XX Edición

Curso 2023 - 2024

Alejandro Quintana

El magnicidio 

Alberto Lizana, 12 años

Colegio Mulhacén (Granada)

Sucedió en los albores del siglo II A.C, durante una batalla en el Anfiteatro Flavio. Dos gladiadores iban a batirse ante el Emperador.

Ave Caesar, morituri te salutant –gritaron ambos.

Eran un secutor y un retiarius, es decir, dos tipos distintos de gladiadores.  Ante la señal del César, empezaron la lucha entre los gritos del público. El secutor pegó violentamente al retiarius, que se defendía como podía con su tridente, puesto que no tenía escudo, hasta que consiguió atrapar a su contrario con la red. Iba a darle el golpe de gracia al secutor cuando este rodó por el suelo, se levantó y cortó la red.  Trató de cortarle en el muslo cuando el retiarius le clavó el tridente en el escudo gracias a sus ágiles reflejos. Pero el retiarius se tropezó y su contrincante aprovechó para partirle el tridente e inmovilizarle. El secutor había ganado el combate. 

Miró al emperador, que movió el pulgar hacia abajo. También le otorgó el premio de una espada de madera. El pulgar señalaba la condena al vencido; la espada de madera simbolizaba la libertad. 

Un senador llamado Pompeyo Colega, simpatizante de Adriano, heredero del Imperio, se reunió con Cayo, el gladiador recién liberado, junto a la puerta de la Vida, que era por donde salían los gladiadores vivos.

–Quisiera que participaras en una intriga para asesinar al Emperador –le susurró Pompeyo a Cayo, ya que había unos pretorianos cerca–. Te pagaré bien.

El liberto aceptó después de pensarlo un momento. El reciarius había sido su amigo y podía ser la forma de vengarle. 

–Debes decirme quién más participará –quiso saber Cayo.

–No he pensado en nadie que te ayude. Cuantos menos lo sepamos, mejor. Tienes que estar preparado para actuar.

–Cuándo.

–La semana que viene.

Siete días después, estaba Trajano en el Aula Regia ordenando unos códices cuando entró un pretoriano.

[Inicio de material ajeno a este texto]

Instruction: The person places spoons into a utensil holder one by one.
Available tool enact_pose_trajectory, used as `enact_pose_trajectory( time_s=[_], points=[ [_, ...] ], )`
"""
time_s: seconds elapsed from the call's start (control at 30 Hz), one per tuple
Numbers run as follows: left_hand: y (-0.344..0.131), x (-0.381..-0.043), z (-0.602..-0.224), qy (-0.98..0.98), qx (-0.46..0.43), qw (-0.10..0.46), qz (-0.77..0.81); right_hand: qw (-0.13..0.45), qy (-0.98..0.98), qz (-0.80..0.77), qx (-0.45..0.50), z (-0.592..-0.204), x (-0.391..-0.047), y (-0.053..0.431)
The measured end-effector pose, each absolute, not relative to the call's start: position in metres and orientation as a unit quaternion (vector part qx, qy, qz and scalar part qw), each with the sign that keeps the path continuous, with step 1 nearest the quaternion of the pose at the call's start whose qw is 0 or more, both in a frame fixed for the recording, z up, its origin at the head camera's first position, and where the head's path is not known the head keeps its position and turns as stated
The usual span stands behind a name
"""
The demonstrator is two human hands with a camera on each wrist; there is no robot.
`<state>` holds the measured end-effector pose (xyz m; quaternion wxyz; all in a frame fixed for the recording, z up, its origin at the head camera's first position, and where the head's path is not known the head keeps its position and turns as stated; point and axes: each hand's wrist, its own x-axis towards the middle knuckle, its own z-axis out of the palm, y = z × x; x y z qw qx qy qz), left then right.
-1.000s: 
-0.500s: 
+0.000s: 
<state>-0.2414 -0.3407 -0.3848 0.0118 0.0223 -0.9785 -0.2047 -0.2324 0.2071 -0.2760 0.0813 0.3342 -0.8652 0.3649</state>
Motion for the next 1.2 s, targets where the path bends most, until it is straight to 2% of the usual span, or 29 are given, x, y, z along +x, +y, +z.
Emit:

–Un senador le espera en la puerta –le anunció.

Trajano salió del Aula y saludó a Pompeyo Colega, quien le condujo hasta la biblioteca de la Domus Flavia. En cuanto Pompeyo cerró las puertas, el gladiador apareció por detrás de una estantería. Intentó clavar su daga en la espalda del Emperador cuando este se disponía a tomar un libro. Sin embargo, Trajano percibió el brillo de la hoja de acero y esquivó el ataque.

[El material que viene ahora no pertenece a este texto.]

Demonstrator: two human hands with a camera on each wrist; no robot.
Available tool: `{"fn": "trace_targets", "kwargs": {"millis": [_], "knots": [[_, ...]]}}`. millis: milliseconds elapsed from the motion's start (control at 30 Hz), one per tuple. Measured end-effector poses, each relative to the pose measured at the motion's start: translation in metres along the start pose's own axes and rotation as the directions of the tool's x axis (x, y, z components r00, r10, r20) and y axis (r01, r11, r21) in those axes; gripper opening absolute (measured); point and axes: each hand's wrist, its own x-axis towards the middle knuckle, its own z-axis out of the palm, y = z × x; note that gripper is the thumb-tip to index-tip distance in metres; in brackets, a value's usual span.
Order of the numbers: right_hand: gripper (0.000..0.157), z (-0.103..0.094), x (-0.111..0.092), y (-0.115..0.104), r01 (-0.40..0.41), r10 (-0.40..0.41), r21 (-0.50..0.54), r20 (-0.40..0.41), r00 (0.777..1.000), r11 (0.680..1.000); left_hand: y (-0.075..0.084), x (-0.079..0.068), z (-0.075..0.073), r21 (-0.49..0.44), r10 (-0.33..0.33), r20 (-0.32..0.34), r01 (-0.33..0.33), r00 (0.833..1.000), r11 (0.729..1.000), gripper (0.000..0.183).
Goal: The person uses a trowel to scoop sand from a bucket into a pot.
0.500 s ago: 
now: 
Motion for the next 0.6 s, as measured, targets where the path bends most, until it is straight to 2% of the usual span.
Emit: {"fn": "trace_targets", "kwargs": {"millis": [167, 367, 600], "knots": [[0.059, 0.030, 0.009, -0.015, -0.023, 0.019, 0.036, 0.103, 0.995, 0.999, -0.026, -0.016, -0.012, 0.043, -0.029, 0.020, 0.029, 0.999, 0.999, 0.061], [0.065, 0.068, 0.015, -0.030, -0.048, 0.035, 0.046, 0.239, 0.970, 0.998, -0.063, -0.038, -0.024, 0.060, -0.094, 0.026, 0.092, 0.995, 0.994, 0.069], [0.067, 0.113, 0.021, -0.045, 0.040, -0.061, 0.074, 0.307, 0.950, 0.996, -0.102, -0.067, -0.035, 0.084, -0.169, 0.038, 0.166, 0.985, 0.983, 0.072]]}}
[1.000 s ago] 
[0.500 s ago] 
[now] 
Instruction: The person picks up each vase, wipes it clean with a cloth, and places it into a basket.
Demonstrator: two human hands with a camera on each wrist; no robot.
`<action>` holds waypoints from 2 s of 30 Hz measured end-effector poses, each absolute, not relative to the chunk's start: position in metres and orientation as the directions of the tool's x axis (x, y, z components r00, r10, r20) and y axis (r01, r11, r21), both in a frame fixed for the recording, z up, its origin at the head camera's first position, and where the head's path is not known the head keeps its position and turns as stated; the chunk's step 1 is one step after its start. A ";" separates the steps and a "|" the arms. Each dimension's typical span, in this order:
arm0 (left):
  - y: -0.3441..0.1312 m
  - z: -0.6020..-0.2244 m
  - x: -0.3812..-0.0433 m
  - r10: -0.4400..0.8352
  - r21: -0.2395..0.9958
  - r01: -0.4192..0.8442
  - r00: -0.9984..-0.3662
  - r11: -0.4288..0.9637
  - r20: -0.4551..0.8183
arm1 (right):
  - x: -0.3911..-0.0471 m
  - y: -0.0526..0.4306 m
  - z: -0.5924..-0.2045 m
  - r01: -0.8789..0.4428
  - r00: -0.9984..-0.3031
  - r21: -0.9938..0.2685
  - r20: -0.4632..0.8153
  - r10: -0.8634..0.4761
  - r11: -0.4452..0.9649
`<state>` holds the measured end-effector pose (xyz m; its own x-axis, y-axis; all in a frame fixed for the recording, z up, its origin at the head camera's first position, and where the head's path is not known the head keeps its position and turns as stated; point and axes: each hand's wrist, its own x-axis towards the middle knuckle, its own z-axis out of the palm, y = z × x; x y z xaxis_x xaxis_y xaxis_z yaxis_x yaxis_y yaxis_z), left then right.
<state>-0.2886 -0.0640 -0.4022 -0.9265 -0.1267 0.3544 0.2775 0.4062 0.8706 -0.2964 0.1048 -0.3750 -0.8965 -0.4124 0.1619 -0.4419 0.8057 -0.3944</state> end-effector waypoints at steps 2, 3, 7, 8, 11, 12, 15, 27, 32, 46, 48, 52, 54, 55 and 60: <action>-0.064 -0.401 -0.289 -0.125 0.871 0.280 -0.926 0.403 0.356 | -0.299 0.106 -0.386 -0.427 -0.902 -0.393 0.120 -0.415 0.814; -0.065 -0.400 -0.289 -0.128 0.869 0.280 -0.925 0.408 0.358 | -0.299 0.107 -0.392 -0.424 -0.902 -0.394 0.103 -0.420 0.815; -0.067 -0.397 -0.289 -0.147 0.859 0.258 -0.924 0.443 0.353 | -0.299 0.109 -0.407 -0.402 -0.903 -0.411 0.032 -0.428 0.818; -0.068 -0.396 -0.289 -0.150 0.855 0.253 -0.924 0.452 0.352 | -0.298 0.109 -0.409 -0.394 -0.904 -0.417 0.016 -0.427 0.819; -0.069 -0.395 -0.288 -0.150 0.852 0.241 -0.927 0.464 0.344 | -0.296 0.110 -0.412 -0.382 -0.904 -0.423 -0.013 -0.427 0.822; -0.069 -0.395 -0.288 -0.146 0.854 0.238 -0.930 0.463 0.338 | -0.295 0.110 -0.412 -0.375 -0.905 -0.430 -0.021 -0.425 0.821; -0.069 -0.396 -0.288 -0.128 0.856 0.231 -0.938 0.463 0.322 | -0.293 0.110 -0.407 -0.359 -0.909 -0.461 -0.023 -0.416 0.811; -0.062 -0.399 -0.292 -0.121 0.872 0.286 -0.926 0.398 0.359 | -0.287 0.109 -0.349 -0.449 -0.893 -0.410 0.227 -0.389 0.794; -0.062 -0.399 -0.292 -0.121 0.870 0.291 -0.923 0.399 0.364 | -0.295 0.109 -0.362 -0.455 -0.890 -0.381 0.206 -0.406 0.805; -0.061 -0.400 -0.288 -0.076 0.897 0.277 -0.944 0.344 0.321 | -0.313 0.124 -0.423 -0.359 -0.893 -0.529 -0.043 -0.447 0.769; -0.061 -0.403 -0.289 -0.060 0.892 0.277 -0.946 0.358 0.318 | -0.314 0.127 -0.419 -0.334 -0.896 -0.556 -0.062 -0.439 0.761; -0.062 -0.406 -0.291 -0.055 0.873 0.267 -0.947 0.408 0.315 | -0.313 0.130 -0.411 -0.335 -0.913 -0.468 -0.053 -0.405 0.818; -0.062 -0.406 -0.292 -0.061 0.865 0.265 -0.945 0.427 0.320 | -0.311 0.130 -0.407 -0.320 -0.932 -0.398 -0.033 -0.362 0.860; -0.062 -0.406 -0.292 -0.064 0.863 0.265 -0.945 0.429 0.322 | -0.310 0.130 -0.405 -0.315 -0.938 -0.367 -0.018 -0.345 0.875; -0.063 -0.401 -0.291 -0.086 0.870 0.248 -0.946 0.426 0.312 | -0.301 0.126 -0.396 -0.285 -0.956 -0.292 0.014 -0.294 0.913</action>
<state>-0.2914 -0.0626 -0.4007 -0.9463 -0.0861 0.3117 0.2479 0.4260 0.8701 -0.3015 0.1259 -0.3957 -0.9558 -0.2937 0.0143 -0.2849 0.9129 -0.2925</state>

Mientras tanto, Pompeyo atrancó las puertas de la biblioteca ayudándose de un travesaño.

–¡A mí la guardia! –gritó Trajano.

Enseguida retumbaron los golpes de los soldados que querían entrar a salvarlo. 

El Emperador se defendió con el puñal que siempre llevaba oculto bajo la túnica. Sabía luchar porque en su juventud fue legionario. Su resistencia dio tiempo a que los pretorianos rompieran el cerco y arrestaran a los dos responsables del magnicidio frustrado.

Trajano ordenó que dejaran a Cayo atado y a solas con él. 

–Te voy a contar un secreto –le confió–. Tú y yo llevamos la misma sangre, pero ese no es motivo suficiente para perdonarte; el senado no comprendería que te concediera la libertad. Te perdono la vida, pero tendrás que simular una huída y comprometerte a vivir en Hispania y no volver nunca jamás a Roma. 

Cayo aceptó. Trajano cortó sus ligaduras y le mostró la entrada a un pasadizo que conducía al exterior. Una vez el liberto desapareció en la oscuridad, el Emperador gritó solicitando socorro.

–¡Se ha escapado! ¡Perseguidle! –disimuló.

Sabía que no lo encontrarían, pues les hizo seguir una pista falsa.

Días después reinaba el alboroto en la Curia Julia, edificio del senado, en donde iba a celebrarse el juicio contra Pompeyo y el  antiguo secutor, que seguía desaparecido. Sacerdotes, senadores y magistrados (cónsules, ediles, pretores, censores, tribunos y cuestores) decidieron que se aplicara la pena cullei, que consistía en introducir al culpable en un saco junto a un gallo, un perro, un mono y una víbora, para coserlo y tirarlo al mar. 

Cayo había escapado de Roma en un carro de suministros, que le dejó en la ciudad portuaria de Ostia, donde se coló de polizón en una nave. Desembarcó en Tarraco, una ciudad costera de Hispania, en donde cumplió su promesa.